Source records:
'''
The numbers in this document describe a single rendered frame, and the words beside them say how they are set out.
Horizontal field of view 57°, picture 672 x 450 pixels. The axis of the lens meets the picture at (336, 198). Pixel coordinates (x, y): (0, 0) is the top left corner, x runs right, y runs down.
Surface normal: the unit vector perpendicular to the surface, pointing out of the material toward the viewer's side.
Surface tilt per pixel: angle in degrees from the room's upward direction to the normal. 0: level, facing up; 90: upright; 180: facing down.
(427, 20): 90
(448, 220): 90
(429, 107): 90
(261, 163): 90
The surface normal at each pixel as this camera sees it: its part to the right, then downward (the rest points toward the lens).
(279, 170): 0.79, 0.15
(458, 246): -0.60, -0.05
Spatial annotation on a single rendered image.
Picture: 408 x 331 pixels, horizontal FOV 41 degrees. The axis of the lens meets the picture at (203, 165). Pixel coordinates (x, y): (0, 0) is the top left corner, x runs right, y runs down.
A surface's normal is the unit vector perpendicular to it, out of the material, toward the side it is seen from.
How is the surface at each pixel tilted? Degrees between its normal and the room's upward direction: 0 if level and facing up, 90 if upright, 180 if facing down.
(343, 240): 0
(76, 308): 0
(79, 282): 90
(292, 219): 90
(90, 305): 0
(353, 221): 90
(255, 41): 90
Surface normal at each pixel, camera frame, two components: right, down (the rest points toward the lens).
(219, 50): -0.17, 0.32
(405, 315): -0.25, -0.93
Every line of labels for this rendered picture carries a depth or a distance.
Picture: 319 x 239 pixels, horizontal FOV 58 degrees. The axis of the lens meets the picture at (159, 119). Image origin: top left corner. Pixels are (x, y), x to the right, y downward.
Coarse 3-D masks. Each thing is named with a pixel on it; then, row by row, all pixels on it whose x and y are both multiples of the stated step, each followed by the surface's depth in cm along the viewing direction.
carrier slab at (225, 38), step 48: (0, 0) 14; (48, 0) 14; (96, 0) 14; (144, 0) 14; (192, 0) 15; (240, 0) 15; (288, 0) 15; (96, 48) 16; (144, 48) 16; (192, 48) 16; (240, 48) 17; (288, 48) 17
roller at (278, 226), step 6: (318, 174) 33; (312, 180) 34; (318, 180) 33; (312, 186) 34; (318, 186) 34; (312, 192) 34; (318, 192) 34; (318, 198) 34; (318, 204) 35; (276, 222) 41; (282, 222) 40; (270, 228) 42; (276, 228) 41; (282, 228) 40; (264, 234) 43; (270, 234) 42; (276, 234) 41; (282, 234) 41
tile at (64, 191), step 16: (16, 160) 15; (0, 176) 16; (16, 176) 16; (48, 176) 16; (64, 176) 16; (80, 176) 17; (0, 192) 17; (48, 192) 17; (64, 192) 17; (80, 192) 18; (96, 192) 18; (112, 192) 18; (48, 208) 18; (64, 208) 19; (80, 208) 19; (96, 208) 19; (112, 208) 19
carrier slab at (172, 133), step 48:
'''
** What the task asks **
All of the entries, from the first line to the last, should be duplicated exactly.

** Task solution **
The numbers in this document describe a single rendered frame, and the words beside them say how they are set out.
Horizontal field of view 57°, picture 672 x 450 pixels. The axis of the lens meets the picture at (336, 198). Pixel coordinates (x, y): (0, 0) is the top left corner, x runs right, y runs down.
Surface normal: the unit vector perpendicular to the surface, pointing out of the material toward the viewer's side.
Surface tilt per pixel: angle in degrees from the room's upward direction to the normal. 0: level, facing up; 90: upright; 180: facing down.
(427, 20): 90
(448, 220): 90
(429, 107): 90
(261, 163): 90
The surface normal at each pixel as this camera sees it: its part to the right, then downward (the rest points toward the lens).
(279, 170): 0.79, 0.15
(458, 246): -0.60, -0.05
Spatial annotation on a single rendered image.
Picture: 408 x 331 pixels, horizontal FOV 41 degrees. The axis of the lens meets the picture at (203, 165). Pixel coordinates (x, y): (0, 0) is the top left corner, x runs right, y runs down.
A surface's normal is the unit vector perpendicular to it, out of the material, toward the side it is seen from.
How is the surface at each pixel tilted? Degrees between its normal and the room's upward direction: 0 if level and facing up, 90 if upright, 180 if facing down.
(343, 240): 0
(76, 308): 0
(79, 282): 90
(292, 219): 90
(90, 305): 0
(353, 221): 90
(255, 41): 90
Surface normal at each pixel, camera frame, two components: right, down (the rest points toward the lens).
(219, 50): -0.17, 0.32
(405, 315): -0.25, -0.93
Every line of labels for this rendered picture carries a depth or a distance.
Picture: 319 x 239 pixels, horizontal FOV 58 degrees. The axis of the lens meets the picture at (159, 119). Image origin: top left corner. Pixels are (x, y), x to the right, y downward.
Coarse 3-D masks. Each thing is named with a pixel on it; then, row by row, all pixels on it whose x and y are both multiples of the stated step, each followed by the surface's depth in cm along the viewing direction.
carrier slab at (225, 38), step 48: (0, 0) 14; (48, 0) 14; (96, 0) 14; (144, 0) 14; (192, 0) 15; (240, 0) 15; (288, 0) 15; (96, 48) 16; (144, 48) 16; (192, 48) 16; (240, 48) 17; (288, 48) 17
roller at (278, 226), step 6: (318, 174) 33; (312, 180) 34; (318, 180) 33; (312, 186) 34; (318, 186) 34; (312, 192) 34; (318, 192) 34; (318, 198) 34; (318, 204) 35; (276, 222) 41; (282, 222) 40; (270, 228) 42; (276, 228) 41; (282, 228) 40; (264, 234) 43; (270, 234) 42; (276, 234) 41; (282, 234) 41
tile at (64, 191), step 16: (16, 160) 15; (0, 176) 16; (16, 176) 16; (48, 176) 16; (64, 176) 16; (80, 176) 17; (0, 192) 17; (48, 192) 17; (64, 192) 17; (80, 192) 18; (96, 192) 18; (112, 192) 18; (48, 208) 18; (64, 208) 19; (80, 208) 19; (96, 208) 19; (112, 208) 19
carrier slab at (172, 133), step 48:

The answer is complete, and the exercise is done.